### REQUIREMENT
Your job with the data below is to output exactly the lines from the one holding "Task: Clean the" down to the one holding "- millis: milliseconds", both included, and no others.

[Data items]
^^^^^^^^^^^^^^^^

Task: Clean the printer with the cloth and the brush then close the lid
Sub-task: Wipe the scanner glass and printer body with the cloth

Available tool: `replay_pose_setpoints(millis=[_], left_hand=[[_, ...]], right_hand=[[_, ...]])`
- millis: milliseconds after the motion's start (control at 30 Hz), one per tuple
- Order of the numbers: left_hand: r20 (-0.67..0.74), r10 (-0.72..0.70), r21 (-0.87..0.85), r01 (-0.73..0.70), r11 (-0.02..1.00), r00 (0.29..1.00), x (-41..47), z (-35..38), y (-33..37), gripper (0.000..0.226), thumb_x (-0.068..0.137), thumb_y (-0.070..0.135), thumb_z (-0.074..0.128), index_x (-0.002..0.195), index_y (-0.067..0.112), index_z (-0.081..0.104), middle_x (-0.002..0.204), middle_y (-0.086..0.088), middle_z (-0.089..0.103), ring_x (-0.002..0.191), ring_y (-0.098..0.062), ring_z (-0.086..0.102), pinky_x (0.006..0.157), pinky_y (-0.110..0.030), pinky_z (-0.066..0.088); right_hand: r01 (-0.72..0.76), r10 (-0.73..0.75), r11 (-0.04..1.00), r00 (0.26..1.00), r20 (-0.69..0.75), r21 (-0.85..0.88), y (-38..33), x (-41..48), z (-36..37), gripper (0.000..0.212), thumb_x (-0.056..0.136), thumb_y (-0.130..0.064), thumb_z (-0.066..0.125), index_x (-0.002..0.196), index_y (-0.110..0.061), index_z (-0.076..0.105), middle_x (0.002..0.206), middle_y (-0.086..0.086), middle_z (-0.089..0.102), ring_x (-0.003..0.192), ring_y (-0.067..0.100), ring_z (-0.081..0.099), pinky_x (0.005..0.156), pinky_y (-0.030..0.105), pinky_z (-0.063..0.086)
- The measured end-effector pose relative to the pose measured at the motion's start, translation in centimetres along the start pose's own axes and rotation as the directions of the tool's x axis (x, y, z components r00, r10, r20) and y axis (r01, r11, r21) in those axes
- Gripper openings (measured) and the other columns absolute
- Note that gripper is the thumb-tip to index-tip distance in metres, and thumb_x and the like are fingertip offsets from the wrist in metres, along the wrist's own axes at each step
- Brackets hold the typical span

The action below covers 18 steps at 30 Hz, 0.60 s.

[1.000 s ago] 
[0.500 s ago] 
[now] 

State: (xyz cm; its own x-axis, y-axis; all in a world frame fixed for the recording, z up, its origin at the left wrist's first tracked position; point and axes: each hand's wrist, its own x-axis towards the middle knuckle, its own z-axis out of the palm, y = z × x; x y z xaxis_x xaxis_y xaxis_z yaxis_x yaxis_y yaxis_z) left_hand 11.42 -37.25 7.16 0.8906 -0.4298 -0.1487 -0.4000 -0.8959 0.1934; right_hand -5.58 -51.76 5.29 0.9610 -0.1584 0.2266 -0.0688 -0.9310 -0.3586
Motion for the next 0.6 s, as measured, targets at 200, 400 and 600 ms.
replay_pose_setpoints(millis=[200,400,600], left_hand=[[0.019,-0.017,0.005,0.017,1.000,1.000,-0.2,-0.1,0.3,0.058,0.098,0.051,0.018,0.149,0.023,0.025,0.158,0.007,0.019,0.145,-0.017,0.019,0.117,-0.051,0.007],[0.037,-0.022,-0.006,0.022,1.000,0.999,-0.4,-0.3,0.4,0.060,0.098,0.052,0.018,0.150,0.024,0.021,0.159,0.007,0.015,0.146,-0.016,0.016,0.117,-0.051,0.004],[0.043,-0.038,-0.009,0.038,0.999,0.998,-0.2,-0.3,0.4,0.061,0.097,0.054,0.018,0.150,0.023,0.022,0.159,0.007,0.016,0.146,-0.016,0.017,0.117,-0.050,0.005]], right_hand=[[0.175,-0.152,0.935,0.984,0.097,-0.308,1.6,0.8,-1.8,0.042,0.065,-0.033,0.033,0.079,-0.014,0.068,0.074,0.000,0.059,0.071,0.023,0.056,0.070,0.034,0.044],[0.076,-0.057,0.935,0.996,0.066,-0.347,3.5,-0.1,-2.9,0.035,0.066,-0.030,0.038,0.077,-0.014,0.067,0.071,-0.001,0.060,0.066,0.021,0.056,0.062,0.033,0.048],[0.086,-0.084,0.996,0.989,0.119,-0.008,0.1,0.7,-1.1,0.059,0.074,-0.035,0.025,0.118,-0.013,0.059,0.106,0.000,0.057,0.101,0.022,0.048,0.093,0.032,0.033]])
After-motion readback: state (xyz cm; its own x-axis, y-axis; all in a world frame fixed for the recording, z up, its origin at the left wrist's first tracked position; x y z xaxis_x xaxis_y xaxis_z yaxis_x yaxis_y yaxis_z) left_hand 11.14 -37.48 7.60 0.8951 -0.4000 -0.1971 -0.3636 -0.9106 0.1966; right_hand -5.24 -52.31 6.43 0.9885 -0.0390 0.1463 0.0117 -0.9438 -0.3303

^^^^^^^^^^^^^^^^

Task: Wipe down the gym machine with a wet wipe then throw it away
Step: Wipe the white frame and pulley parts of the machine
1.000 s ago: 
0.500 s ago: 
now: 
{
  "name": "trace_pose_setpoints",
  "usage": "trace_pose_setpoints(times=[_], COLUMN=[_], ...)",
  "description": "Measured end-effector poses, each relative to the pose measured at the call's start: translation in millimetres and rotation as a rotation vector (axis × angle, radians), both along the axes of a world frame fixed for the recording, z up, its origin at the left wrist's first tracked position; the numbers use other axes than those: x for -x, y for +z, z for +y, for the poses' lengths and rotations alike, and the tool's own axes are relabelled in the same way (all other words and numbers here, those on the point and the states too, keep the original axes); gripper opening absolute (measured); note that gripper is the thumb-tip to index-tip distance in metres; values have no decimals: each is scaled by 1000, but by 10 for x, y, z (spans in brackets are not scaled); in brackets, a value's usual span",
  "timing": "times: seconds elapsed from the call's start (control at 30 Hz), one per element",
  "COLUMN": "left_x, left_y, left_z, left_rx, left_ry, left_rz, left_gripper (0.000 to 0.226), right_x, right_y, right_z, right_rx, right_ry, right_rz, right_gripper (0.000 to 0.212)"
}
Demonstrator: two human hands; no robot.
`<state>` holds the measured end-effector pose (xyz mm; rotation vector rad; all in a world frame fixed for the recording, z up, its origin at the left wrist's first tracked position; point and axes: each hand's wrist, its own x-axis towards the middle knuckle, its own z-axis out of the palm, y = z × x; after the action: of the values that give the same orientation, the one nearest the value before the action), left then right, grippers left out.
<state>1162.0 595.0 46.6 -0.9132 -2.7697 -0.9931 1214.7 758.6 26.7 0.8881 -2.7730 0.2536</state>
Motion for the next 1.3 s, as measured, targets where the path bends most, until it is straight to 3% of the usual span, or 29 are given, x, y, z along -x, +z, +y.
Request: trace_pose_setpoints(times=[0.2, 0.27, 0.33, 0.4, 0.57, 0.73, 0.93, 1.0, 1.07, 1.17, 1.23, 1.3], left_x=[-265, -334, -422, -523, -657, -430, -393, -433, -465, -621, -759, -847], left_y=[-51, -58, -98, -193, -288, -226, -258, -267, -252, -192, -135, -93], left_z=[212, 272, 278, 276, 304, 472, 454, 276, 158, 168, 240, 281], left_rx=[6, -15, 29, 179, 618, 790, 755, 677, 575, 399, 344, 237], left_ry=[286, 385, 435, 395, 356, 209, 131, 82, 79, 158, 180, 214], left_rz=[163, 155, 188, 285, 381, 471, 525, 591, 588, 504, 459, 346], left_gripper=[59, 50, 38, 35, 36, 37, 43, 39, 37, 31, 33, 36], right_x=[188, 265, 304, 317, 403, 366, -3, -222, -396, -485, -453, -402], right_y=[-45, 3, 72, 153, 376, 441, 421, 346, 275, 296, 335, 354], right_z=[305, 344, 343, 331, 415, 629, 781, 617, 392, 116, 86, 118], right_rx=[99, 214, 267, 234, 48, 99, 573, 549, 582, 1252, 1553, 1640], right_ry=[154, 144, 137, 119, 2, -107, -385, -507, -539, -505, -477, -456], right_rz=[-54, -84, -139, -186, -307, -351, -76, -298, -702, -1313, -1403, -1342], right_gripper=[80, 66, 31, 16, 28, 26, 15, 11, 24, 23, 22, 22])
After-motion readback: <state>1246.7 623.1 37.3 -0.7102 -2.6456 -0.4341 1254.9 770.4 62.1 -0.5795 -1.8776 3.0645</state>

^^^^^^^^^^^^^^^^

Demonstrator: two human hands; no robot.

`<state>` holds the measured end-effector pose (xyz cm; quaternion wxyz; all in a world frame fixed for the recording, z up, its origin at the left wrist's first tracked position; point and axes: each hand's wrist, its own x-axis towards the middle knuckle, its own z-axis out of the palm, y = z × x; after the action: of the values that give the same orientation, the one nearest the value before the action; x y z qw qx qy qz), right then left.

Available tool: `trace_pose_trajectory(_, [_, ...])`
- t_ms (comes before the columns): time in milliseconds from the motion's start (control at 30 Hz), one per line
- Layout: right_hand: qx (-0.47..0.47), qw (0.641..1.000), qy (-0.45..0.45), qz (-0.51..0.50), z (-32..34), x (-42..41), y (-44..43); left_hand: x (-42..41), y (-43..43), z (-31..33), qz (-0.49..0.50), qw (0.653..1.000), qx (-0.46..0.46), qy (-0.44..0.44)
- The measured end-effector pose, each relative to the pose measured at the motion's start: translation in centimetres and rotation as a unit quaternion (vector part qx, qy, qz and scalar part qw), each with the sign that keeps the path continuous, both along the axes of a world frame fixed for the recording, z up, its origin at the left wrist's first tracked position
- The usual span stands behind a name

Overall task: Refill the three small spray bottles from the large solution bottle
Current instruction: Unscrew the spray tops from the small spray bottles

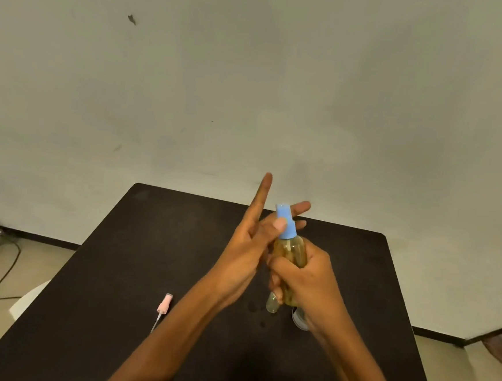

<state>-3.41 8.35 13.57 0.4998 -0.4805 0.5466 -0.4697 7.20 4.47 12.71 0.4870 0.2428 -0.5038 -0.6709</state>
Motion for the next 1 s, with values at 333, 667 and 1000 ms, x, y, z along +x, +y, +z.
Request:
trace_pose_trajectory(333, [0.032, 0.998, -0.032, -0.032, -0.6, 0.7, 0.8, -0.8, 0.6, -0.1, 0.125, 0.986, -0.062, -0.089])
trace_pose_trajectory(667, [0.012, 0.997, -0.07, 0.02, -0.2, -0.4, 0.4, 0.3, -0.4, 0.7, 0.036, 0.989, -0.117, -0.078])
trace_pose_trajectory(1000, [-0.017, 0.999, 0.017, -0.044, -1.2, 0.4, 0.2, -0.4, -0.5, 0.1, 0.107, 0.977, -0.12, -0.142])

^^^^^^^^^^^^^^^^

### RESPONSE AREA
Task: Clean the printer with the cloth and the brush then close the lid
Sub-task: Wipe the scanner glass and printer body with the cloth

Available tool: `replay_pose_setpoints(millis=[_], left_hand=[[_, ...]], right_hand=[[_, ...]])`
- millis: milliseconds after the motion's start (control at 30 Hz), one per tuple

No more work remains on this exercise.